Look through the entries below for the line with "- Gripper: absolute" and the line with "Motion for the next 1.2", then give again exactly those two lines and all lines between them, minus the pictures.

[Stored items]
§

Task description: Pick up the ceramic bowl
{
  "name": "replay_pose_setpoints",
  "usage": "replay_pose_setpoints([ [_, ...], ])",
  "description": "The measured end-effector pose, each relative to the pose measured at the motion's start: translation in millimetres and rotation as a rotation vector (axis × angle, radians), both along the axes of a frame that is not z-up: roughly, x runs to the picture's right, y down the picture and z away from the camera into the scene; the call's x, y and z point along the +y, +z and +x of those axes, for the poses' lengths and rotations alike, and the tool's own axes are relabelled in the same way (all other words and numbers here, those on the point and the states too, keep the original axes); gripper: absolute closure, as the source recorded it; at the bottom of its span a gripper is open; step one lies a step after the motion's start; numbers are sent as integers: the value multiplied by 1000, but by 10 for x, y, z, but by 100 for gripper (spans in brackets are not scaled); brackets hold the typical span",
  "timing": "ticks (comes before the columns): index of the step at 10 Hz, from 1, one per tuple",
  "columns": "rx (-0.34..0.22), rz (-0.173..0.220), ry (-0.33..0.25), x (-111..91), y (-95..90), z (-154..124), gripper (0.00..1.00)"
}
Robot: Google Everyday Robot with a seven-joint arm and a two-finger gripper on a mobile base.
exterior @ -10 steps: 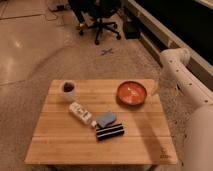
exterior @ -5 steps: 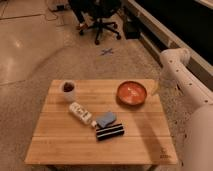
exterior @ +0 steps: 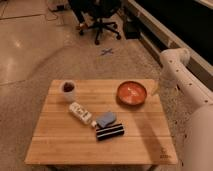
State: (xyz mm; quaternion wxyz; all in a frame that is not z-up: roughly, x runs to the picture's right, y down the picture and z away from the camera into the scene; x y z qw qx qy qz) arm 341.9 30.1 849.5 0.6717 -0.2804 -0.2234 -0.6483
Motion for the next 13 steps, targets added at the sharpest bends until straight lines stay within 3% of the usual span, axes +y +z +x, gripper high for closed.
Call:
replay_pose_setpoints([
  [4, -115, 1, 49, 52, 337, -427, 20],
  [7, -156, 8, 59, 42, 633, -638, 20],
  [10, -175, 28, 76, 4, 824, -731, 20],
  [13, -178, 24, 85, 80, 981, -762, 20],
])
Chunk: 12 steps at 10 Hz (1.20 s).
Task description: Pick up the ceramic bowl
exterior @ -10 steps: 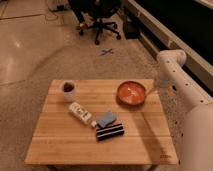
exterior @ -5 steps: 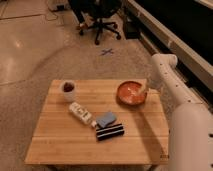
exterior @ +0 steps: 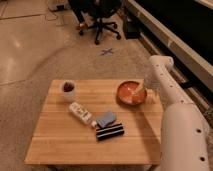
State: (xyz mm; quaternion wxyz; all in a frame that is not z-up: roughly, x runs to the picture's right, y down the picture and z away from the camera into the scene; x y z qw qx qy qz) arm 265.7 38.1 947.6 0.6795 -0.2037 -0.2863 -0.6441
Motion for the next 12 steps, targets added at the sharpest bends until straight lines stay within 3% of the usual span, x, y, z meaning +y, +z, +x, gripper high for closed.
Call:
replay_pose_setpoints([
  [2, 2, -12, 0, 77, 76, -14, 25],
  [9, -39, -78, -6, 313, 75, -137, 94],
  [10, -55, -85, -1, 311, 35, -172, 99],
  [12, -96, -96, 22, 299, -105, -188, 100],
])
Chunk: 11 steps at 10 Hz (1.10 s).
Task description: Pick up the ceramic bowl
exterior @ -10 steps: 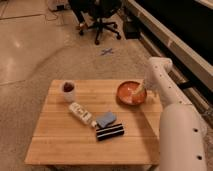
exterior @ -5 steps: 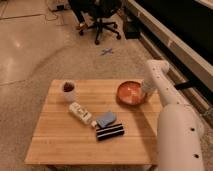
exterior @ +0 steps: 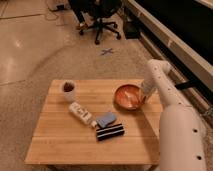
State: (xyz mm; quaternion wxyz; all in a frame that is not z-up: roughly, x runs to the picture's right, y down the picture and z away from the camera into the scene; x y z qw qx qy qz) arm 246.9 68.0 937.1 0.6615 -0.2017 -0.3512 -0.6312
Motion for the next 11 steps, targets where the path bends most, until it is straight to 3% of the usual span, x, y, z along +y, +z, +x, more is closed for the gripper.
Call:
replay_pose_setpoints([
  [3, -74, -3, 35, -97, -287, 5, 100],
  [6, -133, 20, 63, -289, -559, 62, 100],
  [11, -137, 20, 63, -295, -562, 51, 100],
])
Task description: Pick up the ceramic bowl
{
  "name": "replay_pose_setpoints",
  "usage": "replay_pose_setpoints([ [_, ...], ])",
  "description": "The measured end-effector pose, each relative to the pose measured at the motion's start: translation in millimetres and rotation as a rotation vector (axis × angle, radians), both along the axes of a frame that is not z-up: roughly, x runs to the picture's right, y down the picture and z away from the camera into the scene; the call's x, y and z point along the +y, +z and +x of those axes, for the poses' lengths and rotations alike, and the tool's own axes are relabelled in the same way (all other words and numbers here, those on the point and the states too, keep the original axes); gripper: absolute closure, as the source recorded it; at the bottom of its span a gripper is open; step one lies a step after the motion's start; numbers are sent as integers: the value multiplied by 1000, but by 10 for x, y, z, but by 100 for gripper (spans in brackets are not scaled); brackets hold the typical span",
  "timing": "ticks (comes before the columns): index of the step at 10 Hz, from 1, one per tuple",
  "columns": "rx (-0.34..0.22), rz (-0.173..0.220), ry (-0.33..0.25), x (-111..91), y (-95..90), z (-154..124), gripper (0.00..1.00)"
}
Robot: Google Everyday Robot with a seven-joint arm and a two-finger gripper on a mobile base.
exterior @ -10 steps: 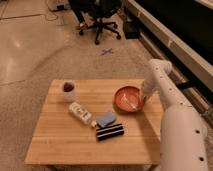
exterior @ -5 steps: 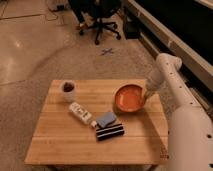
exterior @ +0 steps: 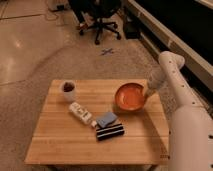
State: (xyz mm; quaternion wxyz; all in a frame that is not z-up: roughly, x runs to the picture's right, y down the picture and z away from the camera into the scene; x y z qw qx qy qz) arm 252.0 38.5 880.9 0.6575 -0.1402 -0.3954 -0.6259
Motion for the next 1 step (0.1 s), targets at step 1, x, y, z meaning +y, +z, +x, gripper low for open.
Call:
replay_pose_setpoints([
  [1, 2, 0, 2, 3, -5, 17, 100],
])
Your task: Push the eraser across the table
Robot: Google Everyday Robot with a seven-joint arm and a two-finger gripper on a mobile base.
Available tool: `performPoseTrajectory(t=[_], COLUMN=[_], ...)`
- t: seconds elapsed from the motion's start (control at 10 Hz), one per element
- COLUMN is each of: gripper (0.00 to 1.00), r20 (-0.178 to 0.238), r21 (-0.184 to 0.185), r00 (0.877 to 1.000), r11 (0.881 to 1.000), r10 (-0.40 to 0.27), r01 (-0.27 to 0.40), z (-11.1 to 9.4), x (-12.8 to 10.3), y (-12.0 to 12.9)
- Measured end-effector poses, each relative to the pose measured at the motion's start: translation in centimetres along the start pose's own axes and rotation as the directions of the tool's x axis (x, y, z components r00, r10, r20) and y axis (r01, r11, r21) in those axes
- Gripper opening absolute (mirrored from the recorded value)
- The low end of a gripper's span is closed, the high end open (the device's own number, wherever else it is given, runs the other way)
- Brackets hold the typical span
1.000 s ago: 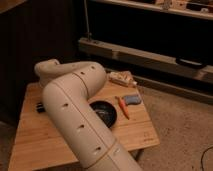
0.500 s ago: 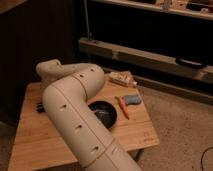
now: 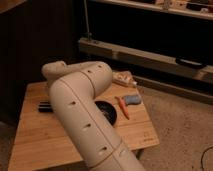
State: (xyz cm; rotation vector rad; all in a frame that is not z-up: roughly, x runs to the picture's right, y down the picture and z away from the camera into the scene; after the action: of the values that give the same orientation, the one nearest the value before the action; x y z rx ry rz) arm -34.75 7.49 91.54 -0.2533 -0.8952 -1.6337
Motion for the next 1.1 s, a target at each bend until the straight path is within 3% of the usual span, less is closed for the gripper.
performPoseTrajectory(t=[0.5,1.1], gripper=[0.00,0.00], r20=[0.059,0.115], r21=[-0.010,-0.008], r00=[0.995,0.989], r11=[0.997,0.996], r10=[-0.080,-0.091], r01=[0.081,0.092], z=[0.3,0.7], x=[-2.6,-6.5], y=[-2.8,-1.7])
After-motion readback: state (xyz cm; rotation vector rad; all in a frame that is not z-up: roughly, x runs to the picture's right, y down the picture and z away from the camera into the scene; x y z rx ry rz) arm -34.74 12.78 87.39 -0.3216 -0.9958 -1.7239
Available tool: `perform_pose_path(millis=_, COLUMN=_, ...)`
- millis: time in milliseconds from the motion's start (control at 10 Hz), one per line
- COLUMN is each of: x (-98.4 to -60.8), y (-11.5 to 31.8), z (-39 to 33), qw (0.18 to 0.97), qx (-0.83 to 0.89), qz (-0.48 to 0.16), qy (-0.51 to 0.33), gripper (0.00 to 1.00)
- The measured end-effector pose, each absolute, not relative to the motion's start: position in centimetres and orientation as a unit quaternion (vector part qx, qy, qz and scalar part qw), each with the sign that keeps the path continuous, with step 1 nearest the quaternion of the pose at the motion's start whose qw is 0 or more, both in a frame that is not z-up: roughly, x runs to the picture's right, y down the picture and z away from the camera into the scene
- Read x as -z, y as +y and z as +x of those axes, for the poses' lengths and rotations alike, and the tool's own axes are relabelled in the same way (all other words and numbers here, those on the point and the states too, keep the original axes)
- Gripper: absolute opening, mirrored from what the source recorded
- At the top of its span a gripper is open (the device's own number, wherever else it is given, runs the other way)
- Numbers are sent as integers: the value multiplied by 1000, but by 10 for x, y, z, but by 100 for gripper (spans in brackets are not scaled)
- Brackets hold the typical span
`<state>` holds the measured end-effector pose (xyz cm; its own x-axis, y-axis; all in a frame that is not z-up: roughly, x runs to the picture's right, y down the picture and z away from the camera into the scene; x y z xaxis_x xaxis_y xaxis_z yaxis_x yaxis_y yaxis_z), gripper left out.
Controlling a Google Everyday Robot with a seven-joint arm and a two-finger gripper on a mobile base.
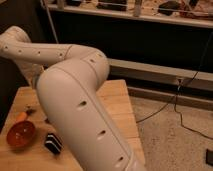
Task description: Place the ceramic cup over the eraser
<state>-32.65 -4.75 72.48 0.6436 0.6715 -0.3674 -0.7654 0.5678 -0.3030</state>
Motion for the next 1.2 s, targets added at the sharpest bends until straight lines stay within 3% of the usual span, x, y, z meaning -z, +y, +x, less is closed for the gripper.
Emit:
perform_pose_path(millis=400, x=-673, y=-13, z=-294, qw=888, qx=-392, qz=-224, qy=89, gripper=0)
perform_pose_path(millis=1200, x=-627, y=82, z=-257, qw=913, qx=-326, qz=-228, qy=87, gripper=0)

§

* [Your response]
- Gripper: absolute opening, mirrored from what the source recorded
- At the top of its span a gripper is open (the device's own number, wherever else it is given, runs the other way)
- Numbers are sent as integers: the value multiplied by 1000, but by 10 for x, y, z, but by 100 for gripper (spans in brackets are not scaled)
- Brackets hold the typical span
`<state>` holds the measured end-effector pose (xyz cm; its own x-axis, y-axis; all in a frame that is not z-up: roughly, x runs to the picture's right, y down the picture and z away from the camera into the scene; x y z xaxis_x xaxis_y xaxis_z yaxis_x yaxis_y yaxis_z), gripper left out.
Controlling a Google Everyday Robot with a seven-joint arm and a two-finger gripper on a mobile base.
Task description: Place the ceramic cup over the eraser
<state>-32.65 -4.75 72.48 0.6436 0.6715 -0.3674 -0.7654 0.5678 -0.3030</state>
Motion for the next 1.2 s, targets added at the sharpest bends until straight lines stay within 3% of the usual span, x, y, z meaning -z, +y, +x, less is closed for the gripper.

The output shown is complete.